Pour une réelle alternative à la voiture

 

« En Région de Bruxelles-Capitale, 49 % des ménages sans enfant sont motorisés contre 66 % des ménages avec un enfant et 71 % des ménages avec deux enfants ou plus », peut-on lire dans un rapport publié en 2019 par l’Institut bruxellois de statistique et d’analyse (Focus n°32, Les ménages bruxellois et la voiture). En d’autres termes, un véritable glissement au profit de la voiture s’opère encore lorsque les Bruxellois·es deviennent parents, et encore plus à la naissance d‘un deuxième enfant.
Selon une étude publiée la même année par la Ligue des familles (Mobilité des parents : tais-toi et rame), 39% des parents bruxellois ayant des enfants de moins de 3 ans éprouvaient des difficultés à accéder aux quais et arrêts. Mais 83% des parents bruxellois étaient prêts à davantage prendre les transports en commun à condition d’en améliorer les performances, la fréquence, la desserte et l’accessibilité. De quoi encourager les acteurs de la mobilité à continuer à rendre les transports publics plus accessibles et sûrs, et ainsi proposer aux parents une réelle alternative à la voiture.
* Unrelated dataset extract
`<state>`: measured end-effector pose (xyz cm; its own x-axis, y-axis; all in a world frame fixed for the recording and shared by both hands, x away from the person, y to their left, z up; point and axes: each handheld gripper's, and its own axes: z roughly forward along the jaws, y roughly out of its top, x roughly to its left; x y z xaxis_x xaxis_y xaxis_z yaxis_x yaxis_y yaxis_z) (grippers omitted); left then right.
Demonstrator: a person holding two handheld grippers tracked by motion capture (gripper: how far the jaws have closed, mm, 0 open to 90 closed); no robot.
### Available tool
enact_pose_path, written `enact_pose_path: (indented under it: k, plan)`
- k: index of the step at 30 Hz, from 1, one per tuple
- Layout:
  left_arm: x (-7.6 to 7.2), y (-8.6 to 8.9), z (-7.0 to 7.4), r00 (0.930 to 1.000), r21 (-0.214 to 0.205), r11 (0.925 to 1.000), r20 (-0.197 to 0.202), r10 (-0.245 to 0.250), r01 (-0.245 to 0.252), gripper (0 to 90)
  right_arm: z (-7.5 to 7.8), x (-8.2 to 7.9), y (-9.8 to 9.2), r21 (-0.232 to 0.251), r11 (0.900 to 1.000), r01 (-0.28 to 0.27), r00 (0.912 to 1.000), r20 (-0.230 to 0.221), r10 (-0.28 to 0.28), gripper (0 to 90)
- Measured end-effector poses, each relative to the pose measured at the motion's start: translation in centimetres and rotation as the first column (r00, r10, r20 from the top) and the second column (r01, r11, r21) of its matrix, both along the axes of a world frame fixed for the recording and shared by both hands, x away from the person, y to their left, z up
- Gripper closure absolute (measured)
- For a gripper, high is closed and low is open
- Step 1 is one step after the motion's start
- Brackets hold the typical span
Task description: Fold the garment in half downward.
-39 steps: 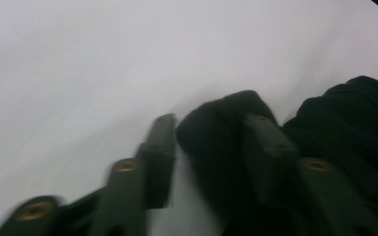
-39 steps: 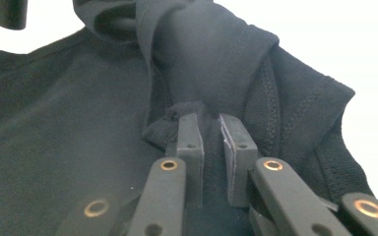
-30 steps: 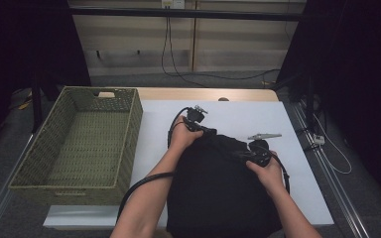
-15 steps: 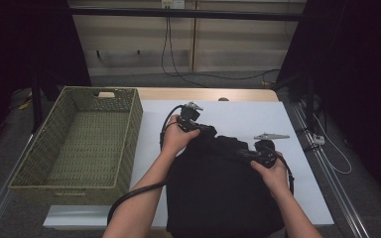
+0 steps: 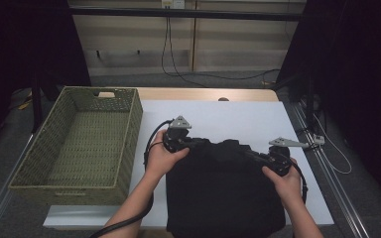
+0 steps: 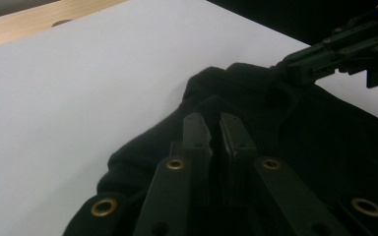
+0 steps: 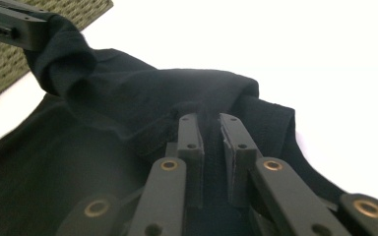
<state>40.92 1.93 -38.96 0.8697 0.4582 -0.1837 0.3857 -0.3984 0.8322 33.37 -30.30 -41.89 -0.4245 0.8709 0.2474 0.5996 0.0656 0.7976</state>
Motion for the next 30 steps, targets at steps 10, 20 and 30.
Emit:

Suite à l’action, la ministre a réaffirmé sa conviction qu’« un transport public accessible est un droit » et a précisé qu’« un transport public qui est bien imaginé pour les personnes à mobilité réduite est plus accueillant pour tout le monde. Tôt ou tard, nous avons tous une mobilité réduite ». La STIB a pour sa part invité des représentantes de la Ligue des familles à venir présenter leurs demandes détaillées.